Victims of crime are being “encouraged” to investigate offences themselves, an inspection of police forces in England and Wales has found.

HM Inspectorate of Constabulary said criminal damage and car crime were “on the verge of being decriminalised” because forces had “almost given up”.

In some cases victims were asked to check for CCTV or fingerprints.

The Association of Chief Police Officers said austerity meant forces had to set priorities.

‘Material concern’
The review also found that police community support officers were being used as “detectives” in some forces.

The inspector who led the review, Roger Baker, said: “It’s more a mindset, that we no longer deal with these things. And effectively what’s happened is a number of crimes are on the verge of being decriminalised.”

He added: “So it’s not the fault of the individual staff; it’s a mindset thing that’s crept in to policing to say ‘we’ve almost given up’.”

Victims of high-volume offences such as vehicle crime and “burglaries of properties other than dwellings” were asked questions by call-handlers to assess the likelihood of the crime being solved, inspectors found.

HMIC said that in some forces, if they did not know the answers to those questions, they were “asked to speak to neighbours, check for CCTV or view second-hand sales websites to see if their stolen property is being advertised for sale”.

Prioritising calls
The watchdog added: “HMIC finds this expectation by these forces that the victim should investigate his own crime both surprising and a matter of material concern.

“The police have been given powers and resources to investigate crime by the public, and there should be no expectation on the part of the police that an inversion of that responsibility is acceptable.”

The report also found:

  • People received a different response from the police for the same kind of incident, depending on where they lived
  • Attendance rates at crime scenes varied from 39% in Warwickshire to 100% in Cleveland
  • About a third of forces were failing to identify vulnerable and repeat victims
  • There was “inadequate” use of technology by the police
  • Some forces were losing track of named suspects because they did not have effective systems in place

HMIC made 40 recommendations for forces to improve their performance.

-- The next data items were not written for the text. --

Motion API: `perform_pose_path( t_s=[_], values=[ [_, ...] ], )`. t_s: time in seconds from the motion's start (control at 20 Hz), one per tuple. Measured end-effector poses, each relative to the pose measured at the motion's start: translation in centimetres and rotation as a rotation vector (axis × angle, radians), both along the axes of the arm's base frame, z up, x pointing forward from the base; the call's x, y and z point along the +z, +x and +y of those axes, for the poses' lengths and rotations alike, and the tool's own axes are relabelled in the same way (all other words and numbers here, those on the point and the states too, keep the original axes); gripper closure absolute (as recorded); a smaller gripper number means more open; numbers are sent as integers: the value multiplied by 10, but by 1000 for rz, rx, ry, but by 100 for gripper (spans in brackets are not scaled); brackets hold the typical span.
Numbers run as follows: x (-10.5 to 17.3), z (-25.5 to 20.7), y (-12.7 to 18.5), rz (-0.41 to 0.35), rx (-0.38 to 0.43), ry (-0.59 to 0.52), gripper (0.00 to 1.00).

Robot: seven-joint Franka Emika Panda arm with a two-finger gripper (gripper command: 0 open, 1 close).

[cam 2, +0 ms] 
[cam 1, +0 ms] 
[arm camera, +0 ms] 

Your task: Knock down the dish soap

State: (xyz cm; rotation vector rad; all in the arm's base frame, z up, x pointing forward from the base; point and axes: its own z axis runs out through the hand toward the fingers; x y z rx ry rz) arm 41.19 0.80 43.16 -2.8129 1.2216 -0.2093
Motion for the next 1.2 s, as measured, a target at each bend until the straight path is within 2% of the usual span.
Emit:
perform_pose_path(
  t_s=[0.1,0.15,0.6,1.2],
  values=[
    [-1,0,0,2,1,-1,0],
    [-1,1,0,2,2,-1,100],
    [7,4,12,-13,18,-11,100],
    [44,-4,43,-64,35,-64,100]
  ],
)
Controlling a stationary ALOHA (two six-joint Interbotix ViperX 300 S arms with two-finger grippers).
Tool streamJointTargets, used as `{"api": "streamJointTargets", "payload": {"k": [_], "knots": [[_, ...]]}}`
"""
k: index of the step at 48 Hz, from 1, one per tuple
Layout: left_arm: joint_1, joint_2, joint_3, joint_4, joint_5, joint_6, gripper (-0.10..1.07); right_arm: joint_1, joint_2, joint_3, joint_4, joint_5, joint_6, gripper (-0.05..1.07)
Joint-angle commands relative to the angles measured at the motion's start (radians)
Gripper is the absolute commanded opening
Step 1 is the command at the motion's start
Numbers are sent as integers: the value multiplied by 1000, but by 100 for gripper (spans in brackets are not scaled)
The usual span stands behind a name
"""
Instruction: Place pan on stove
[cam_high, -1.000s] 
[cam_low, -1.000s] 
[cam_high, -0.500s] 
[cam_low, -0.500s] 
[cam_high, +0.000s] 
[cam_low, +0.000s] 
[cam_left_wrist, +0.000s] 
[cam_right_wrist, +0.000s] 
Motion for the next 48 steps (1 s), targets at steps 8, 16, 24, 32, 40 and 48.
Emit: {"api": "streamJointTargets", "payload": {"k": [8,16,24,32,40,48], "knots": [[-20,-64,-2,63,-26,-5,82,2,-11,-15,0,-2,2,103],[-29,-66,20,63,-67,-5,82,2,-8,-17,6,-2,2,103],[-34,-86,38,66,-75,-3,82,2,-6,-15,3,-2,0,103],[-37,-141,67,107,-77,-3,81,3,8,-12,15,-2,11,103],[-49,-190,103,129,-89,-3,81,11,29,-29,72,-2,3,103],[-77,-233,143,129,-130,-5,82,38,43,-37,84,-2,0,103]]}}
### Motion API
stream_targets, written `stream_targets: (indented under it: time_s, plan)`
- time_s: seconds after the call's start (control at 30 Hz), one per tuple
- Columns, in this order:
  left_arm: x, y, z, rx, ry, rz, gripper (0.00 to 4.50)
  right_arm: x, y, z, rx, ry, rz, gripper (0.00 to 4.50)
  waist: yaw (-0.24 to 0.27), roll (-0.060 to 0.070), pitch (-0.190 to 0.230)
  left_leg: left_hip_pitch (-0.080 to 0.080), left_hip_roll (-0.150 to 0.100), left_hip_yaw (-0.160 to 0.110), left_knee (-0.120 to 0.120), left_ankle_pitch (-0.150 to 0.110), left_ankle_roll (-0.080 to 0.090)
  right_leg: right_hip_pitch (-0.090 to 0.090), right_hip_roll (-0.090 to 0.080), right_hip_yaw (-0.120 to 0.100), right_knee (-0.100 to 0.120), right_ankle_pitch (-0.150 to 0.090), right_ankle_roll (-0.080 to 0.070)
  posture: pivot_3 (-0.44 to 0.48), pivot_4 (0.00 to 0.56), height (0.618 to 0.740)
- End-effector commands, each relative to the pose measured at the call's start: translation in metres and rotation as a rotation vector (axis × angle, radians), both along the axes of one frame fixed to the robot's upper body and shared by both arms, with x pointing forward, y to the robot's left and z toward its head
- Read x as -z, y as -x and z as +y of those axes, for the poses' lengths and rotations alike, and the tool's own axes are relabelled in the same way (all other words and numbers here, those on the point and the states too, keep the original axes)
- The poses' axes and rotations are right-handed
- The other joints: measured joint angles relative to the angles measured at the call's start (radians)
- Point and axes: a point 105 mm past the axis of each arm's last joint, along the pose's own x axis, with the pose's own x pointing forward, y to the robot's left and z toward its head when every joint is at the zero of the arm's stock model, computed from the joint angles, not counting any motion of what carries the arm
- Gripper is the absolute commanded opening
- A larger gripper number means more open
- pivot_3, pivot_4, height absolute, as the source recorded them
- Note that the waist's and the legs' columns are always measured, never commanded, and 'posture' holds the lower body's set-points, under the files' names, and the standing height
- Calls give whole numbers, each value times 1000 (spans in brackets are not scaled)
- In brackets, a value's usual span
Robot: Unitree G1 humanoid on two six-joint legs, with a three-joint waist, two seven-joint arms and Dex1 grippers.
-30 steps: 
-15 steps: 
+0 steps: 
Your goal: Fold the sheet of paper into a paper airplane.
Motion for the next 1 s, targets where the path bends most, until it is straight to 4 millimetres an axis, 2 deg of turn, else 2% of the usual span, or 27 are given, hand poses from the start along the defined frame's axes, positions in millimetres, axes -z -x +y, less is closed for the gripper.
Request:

Sir Hugh Orde, the president of the Association of Chief Police Officers (Acpo), said: “The reality of austerity in policing means that forces must ensure that their officers’ time is put to best use and this means prioritising calls.”

In some cases this meant a victim who was not in danger would be dealt with over the phone, he said, adding that this was “not an abdication of forces’ duty of care to victims.”

The Metropolitan Police said it had a “clear policy where officers will attend all reports of crimes and incidents where a victim wishes”.